● **Task details**
Set every record down again, exactly and completely.

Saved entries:
++++++

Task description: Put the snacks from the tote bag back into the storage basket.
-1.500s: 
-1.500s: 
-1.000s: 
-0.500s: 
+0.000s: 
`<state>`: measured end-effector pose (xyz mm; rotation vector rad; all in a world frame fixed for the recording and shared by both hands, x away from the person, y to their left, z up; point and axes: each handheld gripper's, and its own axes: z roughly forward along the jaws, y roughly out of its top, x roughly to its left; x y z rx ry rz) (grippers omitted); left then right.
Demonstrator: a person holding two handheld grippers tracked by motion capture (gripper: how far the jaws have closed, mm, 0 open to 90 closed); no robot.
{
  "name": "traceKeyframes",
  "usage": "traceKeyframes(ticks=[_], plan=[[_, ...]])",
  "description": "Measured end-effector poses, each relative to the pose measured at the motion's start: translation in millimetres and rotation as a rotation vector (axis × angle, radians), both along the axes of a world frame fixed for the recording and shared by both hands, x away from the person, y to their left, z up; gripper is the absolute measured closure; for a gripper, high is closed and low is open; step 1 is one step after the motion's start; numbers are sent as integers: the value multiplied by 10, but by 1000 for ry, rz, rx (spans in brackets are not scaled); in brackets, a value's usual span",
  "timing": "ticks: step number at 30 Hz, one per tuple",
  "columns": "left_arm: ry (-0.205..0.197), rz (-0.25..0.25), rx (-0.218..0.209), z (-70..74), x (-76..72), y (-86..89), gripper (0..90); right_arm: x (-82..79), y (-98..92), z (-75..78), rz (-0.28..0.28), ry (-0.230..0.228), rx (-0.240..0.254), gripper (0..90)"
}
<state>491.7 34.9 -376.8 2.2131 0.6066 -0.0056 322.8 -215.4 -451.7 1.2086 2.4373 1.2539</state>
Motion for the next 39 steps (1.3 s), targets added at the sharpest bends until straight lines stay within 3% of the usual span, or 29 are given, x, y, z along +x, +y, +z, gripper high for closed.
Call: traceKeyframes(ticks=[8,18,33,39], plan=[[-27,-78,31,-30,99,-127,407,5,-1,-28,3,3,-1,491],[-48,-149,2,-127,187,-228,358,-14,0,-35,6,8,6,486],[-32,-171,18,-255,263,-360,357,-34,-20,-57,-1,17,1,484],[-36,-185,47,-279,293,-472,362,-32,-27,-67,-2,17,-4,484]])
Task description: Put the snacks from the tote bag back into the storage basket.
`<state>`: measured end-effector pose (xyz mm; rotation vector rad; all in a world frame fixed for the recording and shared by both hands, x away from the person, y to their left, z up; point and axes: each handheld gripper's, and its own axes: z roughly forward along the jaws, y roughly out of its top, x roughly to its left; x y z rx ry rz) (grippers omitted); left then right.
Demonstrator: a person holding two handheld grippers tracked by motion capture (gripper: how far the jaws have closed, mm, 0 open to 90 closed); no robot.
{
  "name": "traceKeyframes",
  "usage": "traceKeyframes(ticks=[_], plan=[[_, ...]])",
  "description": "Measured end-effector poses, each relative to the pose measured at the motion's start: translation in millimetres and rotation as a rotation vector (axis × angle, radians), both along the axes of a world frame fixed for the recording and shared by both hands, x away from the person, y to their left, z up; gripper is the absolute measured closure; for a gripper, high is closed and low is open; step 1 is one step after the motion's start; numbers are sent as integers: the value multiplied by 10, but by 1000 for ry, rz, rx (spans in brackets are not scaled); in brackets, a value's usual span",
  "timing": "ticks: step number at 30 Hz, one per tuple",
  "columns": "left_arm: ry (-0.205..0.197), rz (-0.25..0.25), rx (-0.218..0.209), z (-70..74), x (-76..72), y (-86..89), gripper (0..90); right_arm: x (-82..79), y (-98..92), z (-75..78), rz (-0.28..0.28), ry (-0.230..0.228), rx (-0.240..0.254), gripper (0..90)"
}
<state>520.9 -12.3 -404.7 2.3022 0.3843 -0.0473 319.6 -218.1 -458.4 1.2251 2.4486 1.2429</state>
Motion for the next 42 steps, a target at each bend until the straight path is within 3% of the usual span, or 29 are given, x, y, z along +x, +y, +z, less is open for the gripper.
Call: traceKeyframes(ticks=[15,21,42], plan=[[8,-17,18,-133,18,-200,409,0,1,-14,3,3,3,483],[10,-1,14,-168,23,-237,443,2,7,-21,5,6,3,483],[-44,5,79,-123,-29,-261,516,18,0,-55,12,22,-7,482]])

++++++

● **Solution to the problem**
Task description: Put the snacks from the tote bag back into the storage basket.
-1.500s: 
-1.500s: 
-1.000s: 
-0.500s: 
+0.000s: 
`<state>`: measured end-effector pose (xyz mm; rotation vector rad; all in a world frame fixed for the recording and shared by both hands, x away from the person, y to their left, z up; point and axes: each handheld gripper's, and its own axes: z roughly forward along the jaws, y roughly out of its top, x roughly to its left; x y z rx ry rz) (grippers omitted); left then right.
Demonstrator: a person holding two handheld grippers tracked by motion capture (gripper: how far the jaws have closed, mm, 0 open to 90 closed); no robot.
{
  "name": "traceKeyframes",
  "usage": "traceKeyframes(ticks=[_], plan=[[_, ...]])",
  "description": "Measured end-effector poses, each relative to the pose measured at the motion's start: translation in millimetres and rotation as a rotation vector (axis × angle, radians), both along the axes of a world frame fixed for the recording and shared by both hands, x away from the person, y to their left, z up; gripper is the absolute measured closure; for a gripper, high is closed and low is open; step 1 is one step after the motion's start; numbers are sent as integers: the value multiplied by 10, but by 1000 for ry, rz, rx (spans in brackets are not scaled); in brackets, a value's usual span",
  "timing": "ticks: step number at 30 Hz, one per tuple",
  "columns": "left_arm: ry (-0.205..0.197), rz (-0.25..0.25), rx (-0.218..0.209), z (-70..74), x (-76..72), y (-86..89), gripper (0..90); right_arm: x (-82..79), y (-98..92), z (-75..78), rz (-0.28..0.28), ry (-0.230..0.228), rx (-0.240..0.254), gripper (0..90)"
}
<state>491.7 34.9 -376.8 2.2131 0.6066 -0.0056 322.8 -215.4 -451.7 1.2086 2.4373 1.2539</state>
Motion for the next 39 steps (1.3 s), targets added at the sharpest bends until straight lines stay within 3% of the usual span, or 29 are given, x, y, z along +x, +y, +z, gripper high for closed.
Call: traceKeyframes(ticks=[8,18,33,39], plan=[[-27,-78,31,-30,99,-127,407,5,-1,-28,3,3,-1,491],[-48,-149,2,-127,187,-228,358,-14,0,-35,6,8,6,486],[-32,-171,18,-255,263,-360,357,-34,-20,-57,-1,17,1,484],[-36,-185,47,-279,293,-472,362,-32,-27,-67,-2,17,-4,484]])
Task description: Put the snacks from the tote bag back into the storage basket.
`<state>`: measured end-effector pose (xyz mm; rotation vector rad; all in a world frame fixed for the recording and shared by both hands, x away from the person, y to their left, z up; point and axes: each handheld gripper's, and its own axes: z roughly forward along the jaws, y roughly out of its top, x roughly to its left; x y z rx ry rz) (grippers omitted); left then right.
Demonstrator: a person holding two handheld grippers tracked by motion capture (gripper: how far the jaws have closed, mm, 0 open to 90 closed); no robot.
{
  "name": "traceKeyframes",
  "usage": "traceKeyframes(ticks=[_], plan=[[_, ...]])",
  "description": "Measured end-effector poses, each relative to the pose measured at the motion's start: translation in millimetres and rotation as a rotation vector (axis × angle, radians), both along the axes of a world frame fixed for the recording and shared by both hands, x away from the person, y to their left, z up; gripper is the absolute measured closure; for a gripper, high is closed and low is open; step 1 is one step after the motion's start; numbers are sent as integers: the value multiplied by 10, but by 1000 for ry, rz, rx (spans in brackets are not scaled); in brackets, a value's usual span",
  "timing": "ticks: step number at 30 Hz, one per tuple",
  "columns": "left_arm: ry (-0.205..0.197), rz (-0.25..0.25), rx (-0.218..0.209), z (-70..74), x (-76..72), y (-86..89), gripper (0..90); right_arm: x (-82..79), y (-98..92), z (-75..78), rz (-0.28..0.28), ry (-0.230..0.228), rx (-0.240..0.254), gripper (0..90)"
}
<state>520.9 -12.3 -404.7 2.3022 0.3843 -0.0473 319.6 -218.1 -458.4 1.2251 2.4486 1.2429</state>
Motion for the next 42 steps, a target at each bend until the straight path is within 3% of the usual span, or 29 are given, x, y, z along +x, +y, +z, less is open for the gripper.
Call: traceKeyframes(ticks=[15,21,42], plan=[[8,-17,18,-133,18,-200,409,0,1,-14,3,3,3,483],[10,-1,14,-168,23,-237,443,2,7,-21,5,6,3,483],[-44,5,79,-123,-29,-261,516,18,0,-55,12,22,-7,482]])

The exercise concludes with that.